1 July 2017 103 views 2 Comments
From left: Olga Korosteleva (president, SCASA), second-place winner Tejas S. Athni, third-place winner Isani Singh, and Gajanan Bhat (president, OCLBASA) at the Special Awards ceremony.  First-place winner, Davey Hideo Huang, was unable to attend the awards ceremony.

From left: Olga Korosteleva (president, SCASA), second-place winner Tejas S. Athni, third-place winner Isani Singh, and Gajanan Bhat (president, OCLBASA) at the Special Awards ceremony.  First-place winner, Davey Hideo Huang, was unable to attend the awards ceremony.

    Statisticians from three southern California chapters—Southern California, Orange County/Long Beach, and San Diego—participated as judges in the 2017 Intel International Science and Engineering Fair (ISEF), held May 14–19 in Los Angeles.

    Students participating were in grades 9–12 and earned the right to compete by winning a top prize at a local, regional, state, or national science fair. More than 40 southern California judges evaluated 1,400+ science projects by students from more than 70 countries who represented virtually every scientific and engineering discipline (because statistics is used in every discipline).

    On the first day of reviews, 34 judges screened all 1,400+ projects and selected about 170 that incorporated detailed statistical analysis. From this group, 26 projects were selected for the final interview round the next day. On Wednesday morning, 18 judges were ready at 7:15 a.m. to conduct interviews with the finalists. Working in teams of three, the judges selected the three winners and awarded honorable mention to the next best 13 of the rest.

    The first-place winner was Davey Hideo Huang, a junior at Iolani School in Honolulu, Hawaii. His project title was “A Morphokinetic and Machine Learning Model for Aneuploidy Screening of Human Preimplantation Embryos.” He used time-lapse imaging of in vitro developing embryos to identify novel morphokinetic markers for aneuploidy. He then used multivariate logistic regression, neural networks, and support vector machines to develop a simple, non-invasive, inexpensive, and accurate model to screen for aneuploidy with high discriminative capabilities offering significant improvements over current state-of-the-art screening. Huang received $1,500 from the ASA and a Grand Award “Best in Category” in the Cellular and Molecular Biology category.

    The second-place winner was Tejas S. Athni, a junior at Stratford Academy in Macon, Georgia, who received $1,000 for “Inhibiting the Proliferation of Patient-Derived Glioblastoma Multiforme (GBM) Cells and U-87 MG Cell Line Using Leaf Extract of Bacopa monnieri.”

    The third-place winner was Isani Singh, a junior at Cherry Creek High School in Greenwood Village, Colorado, who received $500 for “Hospitalization in Women with Turner Syndrome.” Singh also received a Grand Award “second in category” in the Biomedical and Health Science category.

    Visit the Press Room on the Intel site to read the full list of Special Awards winners and their prizes, and the list of Grand Awards winners and their prizes.

     

    Statisticians enjoy the ASA-hosted dinner at the 2017 Intel International Science and Engineering Fair.

    Statisticians enjoy the ASA-hosted dinner at the 2017 Intel International Science and Engineering Fair.

      Olga Korosteleva (president, Southern California Chapter) of California State University, Long Beach, and Gajanan Bhat (president, Orange County/Long Beach Chapter) of Spectrum Pharmaceuticals, Inc. attended the Special Awards ceremony to present ASA certificates to the winners.

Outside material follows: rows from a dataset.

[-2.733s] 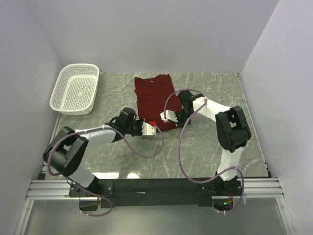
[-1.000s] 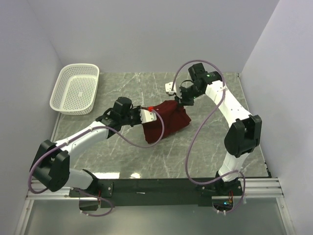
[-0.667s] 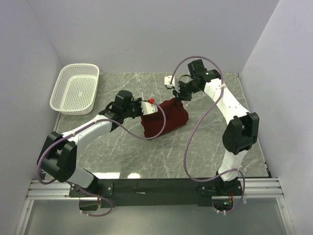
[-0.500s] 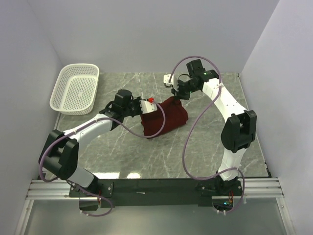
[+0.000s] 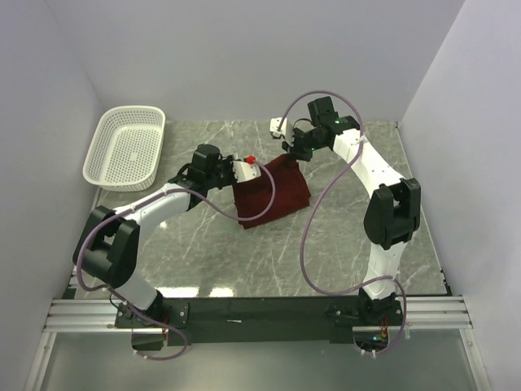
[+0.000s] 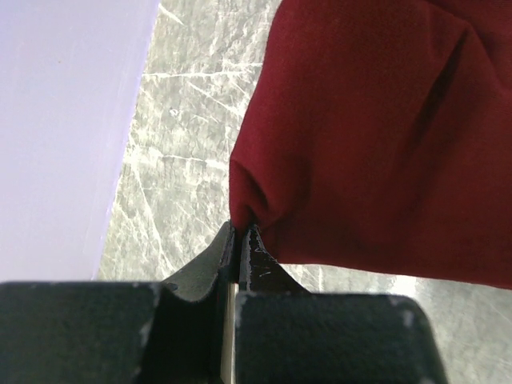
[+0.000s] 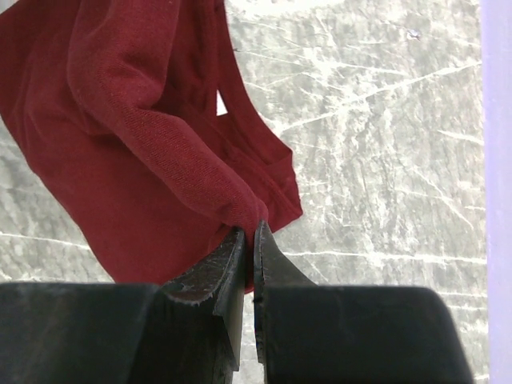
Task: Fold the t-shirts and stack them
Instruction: Fold the tshirt
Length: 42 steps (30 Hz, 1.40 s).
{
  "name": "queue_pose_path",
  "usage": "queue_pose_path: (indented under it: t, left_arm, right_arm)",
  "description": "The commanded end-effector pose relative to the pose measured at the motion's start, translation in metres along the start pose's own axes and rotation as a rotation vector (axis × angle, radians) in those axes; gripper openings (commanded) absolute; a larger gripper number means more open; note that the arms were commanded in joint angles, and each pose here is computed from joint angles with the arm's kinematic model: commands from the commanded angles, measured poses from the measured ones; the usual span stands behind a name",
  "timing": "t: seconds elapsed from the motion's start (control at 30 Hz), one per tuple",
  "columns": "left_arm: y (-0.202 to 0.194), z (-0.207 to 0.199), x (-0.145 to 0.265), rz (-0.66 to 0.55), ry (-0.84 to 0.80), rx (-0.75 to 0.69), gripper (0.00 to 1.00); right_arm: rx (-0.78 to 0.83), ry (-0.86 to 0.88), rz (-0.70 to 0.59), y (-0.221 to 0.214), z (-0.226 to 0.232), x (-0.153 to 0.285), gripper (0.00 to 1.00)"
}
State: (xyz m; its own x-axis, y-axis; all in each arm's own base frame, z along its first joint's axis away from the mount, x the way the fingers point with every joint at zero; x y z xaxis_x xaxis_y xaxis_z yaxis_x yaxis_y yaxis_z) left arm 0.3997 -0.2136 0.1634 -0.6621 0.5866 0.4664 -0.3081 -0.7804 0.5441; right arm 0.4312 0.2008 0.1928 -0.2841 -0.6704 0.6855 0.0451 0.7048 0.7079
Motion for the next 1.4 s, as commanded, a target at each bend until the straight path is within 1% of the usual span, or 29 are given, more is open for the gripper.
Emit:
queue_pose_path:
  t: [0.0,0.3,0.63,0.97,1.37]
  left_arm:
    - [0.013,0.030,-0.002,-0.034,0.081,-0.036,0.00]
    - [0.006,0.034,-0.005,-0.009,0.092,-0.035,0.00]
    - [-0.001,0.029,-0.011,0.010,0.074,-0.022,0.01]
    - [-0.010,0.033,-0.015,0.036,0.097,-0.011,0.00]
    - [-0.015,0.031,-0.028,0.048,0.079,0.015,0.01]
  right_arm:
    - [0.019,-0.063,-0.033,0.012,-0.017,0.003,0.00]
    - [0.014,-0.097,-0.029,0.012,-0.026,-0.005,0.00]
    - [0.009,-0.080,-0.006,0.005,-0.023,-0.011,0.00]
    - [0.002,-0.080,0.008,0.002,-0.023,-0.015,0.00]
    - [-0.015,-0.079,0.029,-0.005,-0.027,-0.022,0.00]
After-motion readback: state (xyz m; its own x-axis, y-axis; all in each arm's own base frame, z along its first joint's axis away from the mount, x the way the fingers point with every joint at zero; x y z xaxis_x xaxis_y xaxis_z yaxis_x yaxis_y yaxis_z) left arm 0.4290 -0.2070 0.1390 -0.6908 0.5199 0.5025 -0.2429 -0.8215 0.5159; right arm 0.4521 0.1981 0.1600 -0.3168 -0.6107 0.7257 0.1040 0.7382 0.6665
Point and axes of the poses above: each gripper's point midway between its finger pads, its own x axis back along the fingers, its own z axis along the line the jaws close on, y = z × x, the point moved 2 cm from there along x, back along the fingers, and after that the axes turned 8 degrees about -x, right-handed, at the moved point
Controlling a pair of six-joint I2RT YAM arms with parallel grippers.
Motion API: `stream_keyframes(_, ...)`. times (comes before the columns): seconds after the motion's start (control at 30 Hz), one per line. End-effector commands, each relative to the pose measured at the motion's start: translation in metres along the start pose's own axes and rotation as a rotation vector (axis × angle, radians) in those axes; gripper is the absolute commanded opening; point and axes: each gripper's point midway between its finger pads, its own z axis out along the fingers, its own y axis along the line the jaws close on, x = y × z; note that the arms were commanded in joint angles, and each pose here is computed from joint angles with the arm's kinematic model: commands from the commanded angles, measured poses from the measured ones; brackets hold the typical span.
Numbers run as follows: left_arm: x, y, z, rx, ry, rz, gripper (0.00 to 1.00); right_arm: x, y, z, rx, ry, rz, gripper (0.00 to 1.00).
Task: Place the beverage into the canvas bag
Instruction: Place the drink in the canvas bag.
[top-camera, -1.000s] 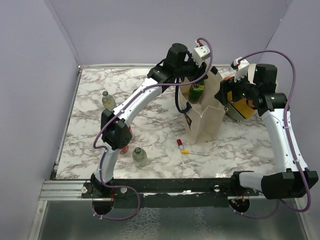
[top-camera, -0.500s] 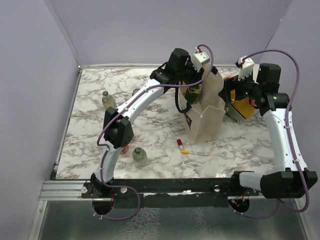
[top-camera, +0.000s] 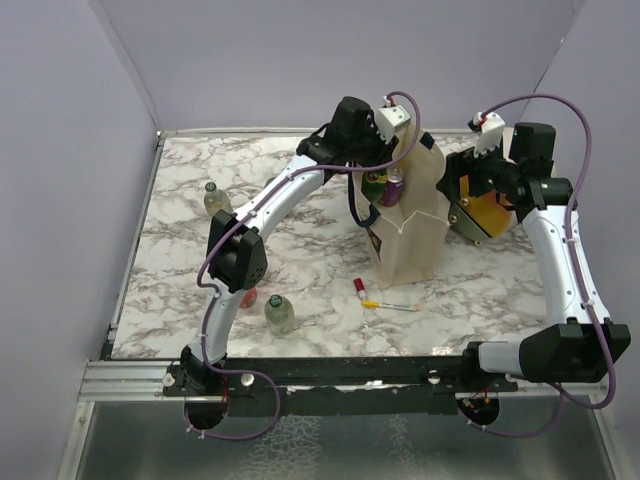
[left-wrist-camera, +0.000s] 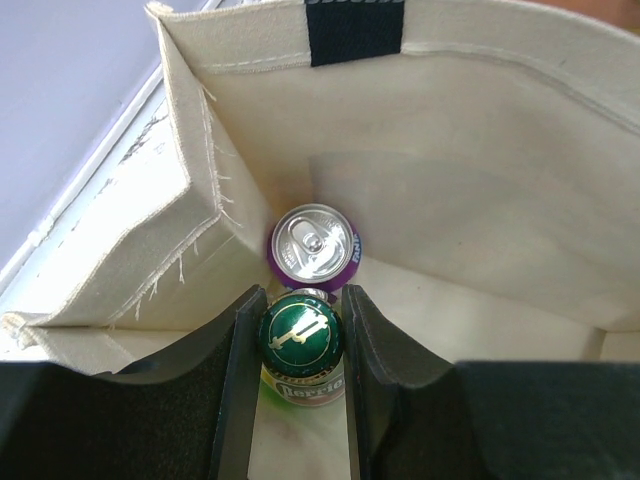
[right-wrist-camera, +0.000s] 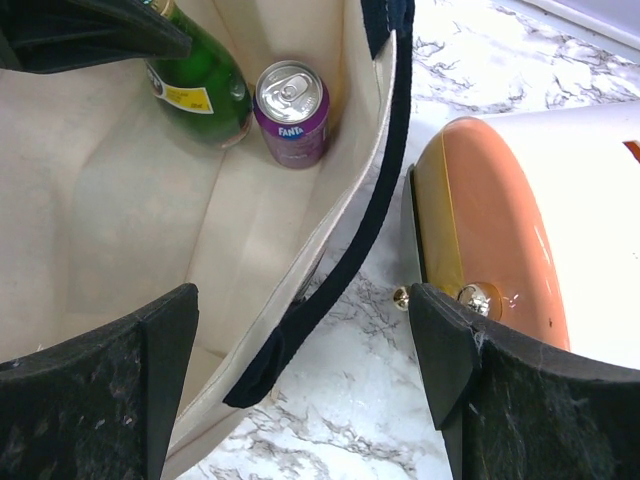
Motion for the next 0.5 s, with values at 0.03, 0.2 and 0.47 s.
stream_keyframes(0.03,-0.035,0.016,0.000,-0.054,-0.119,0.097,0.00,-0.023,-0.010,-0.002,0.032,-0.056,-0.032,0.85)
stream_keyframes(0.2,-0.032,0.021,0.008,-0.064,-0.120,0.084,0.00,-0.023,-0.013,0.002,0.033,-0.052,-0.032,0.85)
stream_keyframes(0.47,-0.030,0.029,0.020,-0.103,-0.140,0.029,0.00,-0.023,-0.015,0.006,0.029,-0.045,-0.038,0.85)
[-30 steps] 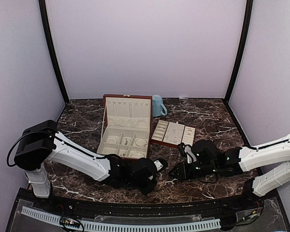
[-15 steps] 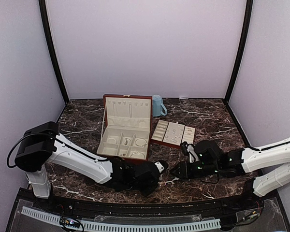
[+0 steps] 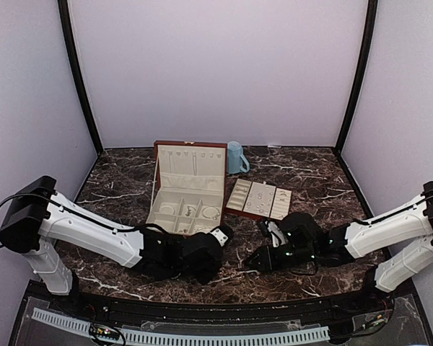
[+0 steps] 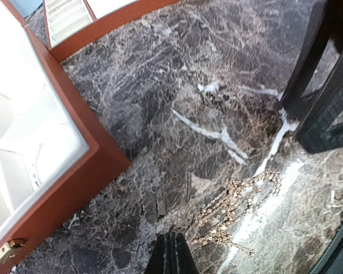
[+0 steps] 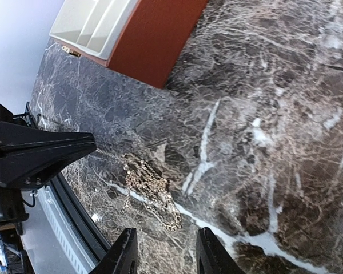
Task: Organize the mixed jewelry
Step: Adjust the necklace at the center of the board.
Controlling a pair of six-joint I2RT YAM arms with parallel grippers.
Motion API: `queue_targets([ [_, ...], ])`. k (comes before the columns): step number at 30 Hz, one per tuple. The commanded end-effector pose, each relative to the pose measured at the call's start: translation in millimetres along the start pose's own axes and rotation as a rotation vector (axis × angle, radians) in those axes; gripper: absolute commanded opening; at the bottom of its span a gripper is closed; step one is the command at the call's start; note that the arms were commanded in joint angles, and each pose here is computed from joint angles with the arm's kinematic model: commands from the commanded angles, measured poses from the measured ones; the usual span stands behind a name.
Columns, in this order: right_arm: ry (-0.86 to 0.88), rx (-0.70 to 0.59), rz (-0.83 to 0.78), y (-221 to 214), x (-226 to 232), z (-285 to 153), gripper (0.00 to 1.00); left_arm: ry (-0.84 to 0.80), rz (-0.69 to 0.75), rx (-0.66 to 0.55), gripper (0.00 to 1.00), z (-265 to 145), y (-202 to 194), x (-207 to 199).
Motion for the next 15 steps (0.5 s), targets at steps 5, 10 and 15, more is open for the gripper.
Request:
queue_targets([
  [5,0.082,-0.024,-0.152,18,33,24,0.32,-0.023,-0.062,-0.070,0.00,-18,1,8],
  [10,0.094,-0.023,-0.190,14,43,37,0.30,-0.029,-0.094,-0.071,0.00,-22,-4,11],
  [15,-0.021,-0.022,-0.203,12,40,42,0.27,-0.041,-0.151,-0.053,0.02,-21,-13,12],
])
Point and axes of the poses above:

Awardees received one-year student memberships to the ASA, including one-year subscriptions to Significance and CHANCE.

      Many judges found the experience rewarding. They said they were energized and transformed by the breadth and depth of the research methods and concomitant inferential analysis applied to address pressing issues in areas as diverse as health care, energy, materials sciences, plant sciences, molecular biology, computational biology, and many others.

      The students’ project boards included background literature, purposeful hypotheses, detailed analysis and results, and integrated conclusions. Especially impressive were the nonparametric and machine-learning tools some students brought to bear on their research problems. Methods such as principal components analysis and others, far beyond the scope of K–12 and even some undergraduate statistics coursework, brought a sophisticated and modern perspective to these meaningful science and engineering projects.

      Judges were also impressed with the diversity of students, including groups from Pakistan, Egypt, Indonesia, Brazil, Uruguay, the Czech Republic, and historically under-represented areas in the United States such as Fresno, California.

      In addition to reviewing the projects, the judges participated in extended outreach to students beyond the top winners. During the first review of the projects, 400 of the most promising projects received a copy of CHANCE magazine and a certificate for a free ebook from O’Reilly Media. On the second day of review, students with the 100 most promising projects each received a book. The students were delighted to receive a book for their good use of statistics in their projects and seemed genuinely impressed that professional statisticians took notice of their work.

      Thanks to continued support provided by the ASA Council of Chapters Governing Board, Tom Short from West Chester University of Pennsylvania presented a Monday symposium for ISEF finalists, teachers, and mentors. Approximately 100 people were in attendance as Tom gave a talk titled “Statistics: The Grammar of Science.” After the symposium, enthusiastic finalists and teachers had many questions about specific science fair projects and the broader role of statistics in K–12 science education and beyond.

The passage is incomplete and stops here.